As the second-largest party, SD is in a strong position to negotiate and sees its chance to get more influence. The party has been open to joining a coalition, but for M, KD and L, cooperating with SD is controversial. The Swedish Democrats were formed in the late 1980s by extreme-right and populist parties. The party now describes itself as social-conservative with a nationalist foundation. 

Cutting immigration and getting foreign-born people to return to their home countries are strong and returning messages. The Liberals do not want SD in government and SD does not want to be i in government with the Liberals. If SD is to remain outside a coalition, but still support it in parliament, most believe compromises and concessions are going to be needed.

LO’s support for the Social Democrats’ election campaign

The election has been thoroughly analysed, not least because the results point to a divided country.

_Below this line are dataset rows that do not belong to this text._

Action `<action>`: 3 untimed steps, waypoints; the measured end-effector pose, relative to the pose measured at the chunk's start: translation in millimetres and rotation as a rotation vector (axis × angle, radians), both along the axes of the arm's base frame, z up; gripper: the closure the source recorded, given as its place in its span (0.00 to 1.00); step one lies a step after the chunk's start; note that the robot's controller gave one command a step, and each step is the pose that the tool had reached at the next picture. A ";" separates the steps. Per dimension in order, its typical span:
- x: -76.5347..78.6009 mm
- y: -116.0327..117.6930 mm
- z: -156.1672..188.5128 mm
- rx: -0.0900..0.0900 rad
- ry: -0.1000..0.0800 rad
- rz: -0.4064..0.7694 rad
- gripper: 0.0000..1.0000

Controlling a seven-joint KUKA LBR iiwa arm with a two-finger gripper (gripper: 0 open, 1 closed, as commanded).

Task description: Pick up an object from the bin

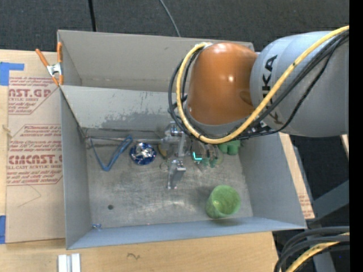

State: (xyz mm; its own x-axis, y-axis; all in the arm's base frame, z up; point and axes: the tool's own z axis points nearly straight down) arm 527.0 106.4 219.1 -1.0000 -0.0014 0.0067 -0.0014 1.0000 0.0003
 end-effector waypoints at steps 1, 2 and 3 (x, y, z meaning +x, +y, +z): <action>40.3 14.3 -88.6 0.000 -0.002 0.041 0.00; 70.3 15.8 -143.8 0.005 -0.026 -0.157 0.00; 73.6 16.6 -138.5 0.009 -0.037 -0.157 1.00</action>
Offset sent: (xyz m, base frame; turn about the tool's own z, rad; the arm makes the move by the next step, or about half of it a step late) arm 0.0415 0.0142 -0.0839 -0.0401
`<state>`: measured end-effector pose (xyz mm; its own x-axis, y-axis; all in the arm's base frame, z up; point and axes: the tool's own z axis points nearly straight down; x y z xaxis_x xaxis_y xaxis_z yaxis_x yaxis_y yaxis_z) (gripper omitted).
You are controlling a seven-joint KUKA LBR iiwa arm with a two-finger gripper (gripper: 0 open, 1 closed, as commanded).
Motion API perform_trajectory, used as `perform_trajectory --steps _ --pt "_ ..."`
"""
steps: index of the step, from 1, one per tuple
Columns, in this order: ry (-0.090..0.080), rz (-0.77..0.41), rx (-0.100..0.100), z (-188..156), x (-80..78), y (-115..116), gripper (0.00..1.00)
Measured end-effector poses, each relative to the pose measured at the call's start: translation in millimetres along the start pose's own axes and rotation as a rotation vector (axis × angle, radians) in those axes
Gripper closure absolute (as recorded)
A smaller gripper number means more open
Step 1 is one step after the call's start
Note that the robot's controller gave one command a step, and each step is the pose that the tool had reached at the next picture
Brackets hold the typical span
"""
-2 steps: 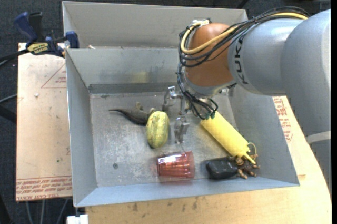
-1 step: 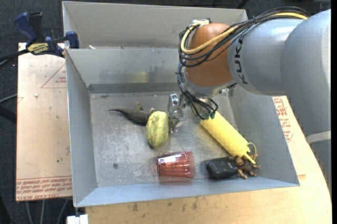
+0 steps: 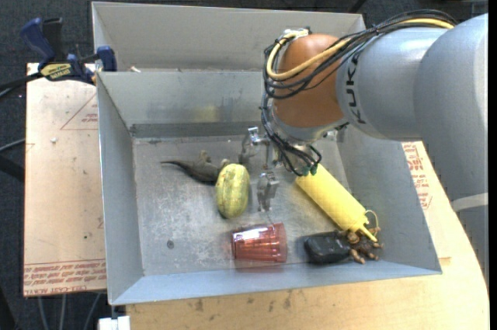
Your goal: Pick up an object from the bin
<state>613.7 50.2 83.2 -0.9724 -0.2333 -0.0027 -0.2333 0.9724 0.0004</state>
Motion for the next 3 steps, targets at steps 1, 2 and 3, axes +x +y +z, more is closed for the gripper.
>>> perform_trajectory --steps 1,2,3 --pt "0.000 0.000 0.000 0.0 0.0 0.0 0.00" --pt "-0.003 -0.108 -0.003 8.8 -14.4 -30.8 1.00" --pt "-0.003 -0.108 -0.003 8.8 -14.4 -30.8 1.00"
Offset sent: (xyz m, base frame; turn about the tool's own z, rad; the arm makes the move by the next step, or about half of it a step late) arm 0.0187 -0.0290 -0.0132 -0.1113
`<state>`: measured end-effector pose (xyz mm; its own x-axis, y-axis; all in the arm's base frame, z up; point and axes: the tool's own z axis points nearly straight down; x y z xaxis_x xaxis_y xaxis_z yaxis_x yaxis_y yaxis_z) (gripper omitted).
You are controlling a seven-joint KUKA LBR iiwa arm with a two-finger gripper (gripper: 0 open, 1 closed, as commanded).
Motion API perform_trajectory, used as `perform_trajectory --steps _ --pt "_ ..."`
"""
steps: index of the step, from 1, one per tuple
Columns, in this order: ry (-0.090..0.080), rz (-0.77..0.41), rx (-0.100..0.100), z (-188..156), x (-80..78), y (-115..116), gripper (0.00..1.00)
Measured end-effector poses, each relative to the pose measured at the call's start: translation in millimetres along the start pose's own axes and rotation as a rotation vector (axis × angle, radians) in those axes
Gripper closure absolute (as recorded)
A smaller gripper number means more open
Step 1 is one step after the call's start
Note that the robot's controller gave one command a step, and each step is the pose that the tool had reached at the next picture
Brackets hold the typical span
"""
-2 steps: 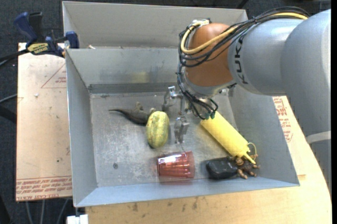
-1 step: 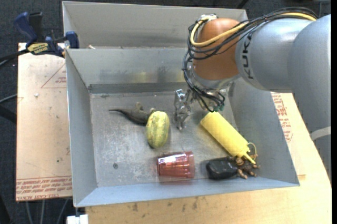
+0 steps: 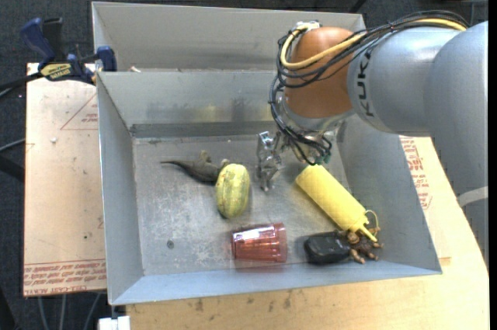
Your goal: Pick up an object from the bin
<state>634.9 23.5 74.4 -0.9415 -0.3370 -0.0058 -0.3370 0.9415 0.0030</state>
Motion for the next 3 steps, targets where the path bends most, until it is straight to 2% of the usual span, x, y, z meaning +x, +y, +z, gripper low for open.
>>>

SD gained ground in many municipalities, including those that have been Social Democrat-run for years. 

The Social Democrats still command the most support among LO members at 42.4 %, but the Sweden Democrats increased their support among workers and stand at 27.3 %. When Social Democrat members are no longer in the majority, it will be more difficult for LO to openly support the Social Democrats’ election campaign.

LO and the Social Democrats go way back. The party was originally formed by the trade union movement. LO President Susanna Gideonsson is on the Social Democrats executive committee. LO  donated 30 million Swedish kronor (€2.7m) to the Social Democrats during this election campaign and gave another 20 million for extra campaigning staff. 

“I am proud of the work LO organisations have done, we have spoken to 621 000 members altogether,” says Susanna Gideonsson in an article on LO’s website on 13 September, two days after the election. 

“At the same time, it is difficult to celebrate, beause we know there are clear proposals from parties to the right that go against what LO wants, and what ordinary people will benefit from. They want a weaker unemployment benefit scheme and cuts to health benefits, and are a direct threat to trade union influence over working conditions. This risks upsetting the balance in the labour market,” says Susanna Gideonsson. 

The campaign support has created debate, including in the newspapers Expressen and Dagens Industri.

“When LO goes against what the wishes of themembership majority and carries on campaigning for the Social Democrats, LO's role as a society-supporting trade union movement is weakened.  It jeopardises the Swedish model, a model which Sweden has asked the EU to respect,” writes Tobias Wikström, Dagens Industri, in a comment. 

A more split country emerges

This year’s election also showed that men and women vote differently. Men seem to be turning to the right and women to the left. With only women’s votes, Sweden would have had a red-green coalition government enjoying a 57 % majority. If only men voted, the centre-right majority would be 56 %. And if first-time voters between 18 and 21 had their say, the centre-right would take home 58 % of the votes.

On election night, the Moderates’ leader Ulf Kristersson pointed out the need for unity, albeit before the results were clear.

“What Sweden needs now is unity. There is a lot of frustration in our county. People worry about the economy, violence and global instability. We see political polarisation, but we want to unify, not divide, and find out what unites us,” said Ulf Kristersson.

Ulf Kristersson

on his way to accept  the task of forming a government from the Speaker of the Swedish parliament, Riksdagen.